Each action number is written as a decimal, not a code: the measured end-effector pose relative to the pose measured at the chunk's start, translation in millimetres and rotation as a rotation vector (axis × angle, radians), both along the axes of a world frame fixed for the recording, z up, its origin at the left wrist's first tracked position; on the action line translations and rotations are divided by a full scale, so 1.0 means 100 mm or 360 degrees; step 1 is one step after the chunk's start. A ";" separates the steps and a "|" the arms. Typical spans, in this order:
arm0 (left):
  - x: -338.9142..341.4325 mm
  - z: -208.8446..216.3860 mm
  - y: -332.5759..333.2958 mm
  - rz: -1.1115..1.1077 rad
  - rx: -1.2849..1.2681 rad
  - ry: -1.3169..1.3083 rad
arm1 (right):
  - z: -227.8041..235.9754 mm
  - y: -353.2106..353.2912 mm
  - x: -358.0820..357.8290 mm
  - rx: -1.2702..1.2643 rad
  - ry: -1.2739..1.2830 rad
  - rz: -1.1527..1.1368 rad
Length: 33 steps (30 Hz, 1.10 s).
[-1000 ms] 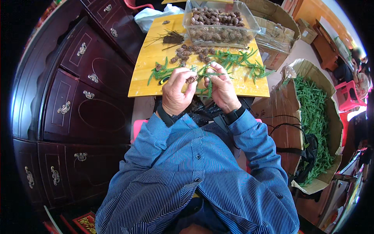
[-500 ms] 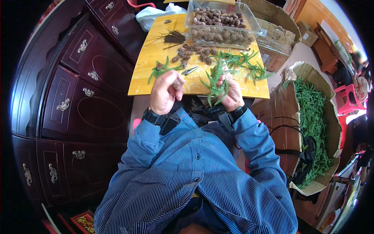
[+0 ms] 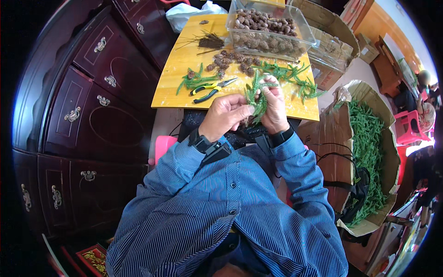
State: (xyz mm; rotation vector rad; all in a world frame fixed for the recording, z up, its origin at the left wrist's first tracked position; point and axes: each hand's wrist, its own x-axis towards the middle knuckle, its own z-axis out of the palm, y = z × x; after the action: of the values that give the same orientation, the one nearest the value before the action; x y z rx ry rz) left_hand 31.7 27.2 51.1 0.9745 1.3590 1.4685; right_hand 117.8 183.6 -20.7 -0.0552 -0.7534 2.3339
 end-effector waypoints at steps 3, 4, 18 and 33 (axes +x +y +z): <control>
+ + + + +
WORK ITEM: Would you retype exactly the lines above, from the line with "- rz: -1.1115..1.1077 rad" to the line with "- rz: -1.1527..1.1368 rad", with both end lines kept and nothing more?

RESPONSE FOR THIS EXERCISE:
  - rz: -1.1115..1.1077 rad
  - rx: -1.2849..1.2681 rad
  - ry: -1.3169..1.3083 rad
arm1 (right):
  - z: -227.8041..235.9754 mm
  - y: -353.2106..353.2912 mm
  - x: -358.0820..357.8290 mm
  - rx: -1.2702..1.2643 rad
  - ry: -1.2739..1.2830 rad
  - rz: -1.1527..1.1368 rad

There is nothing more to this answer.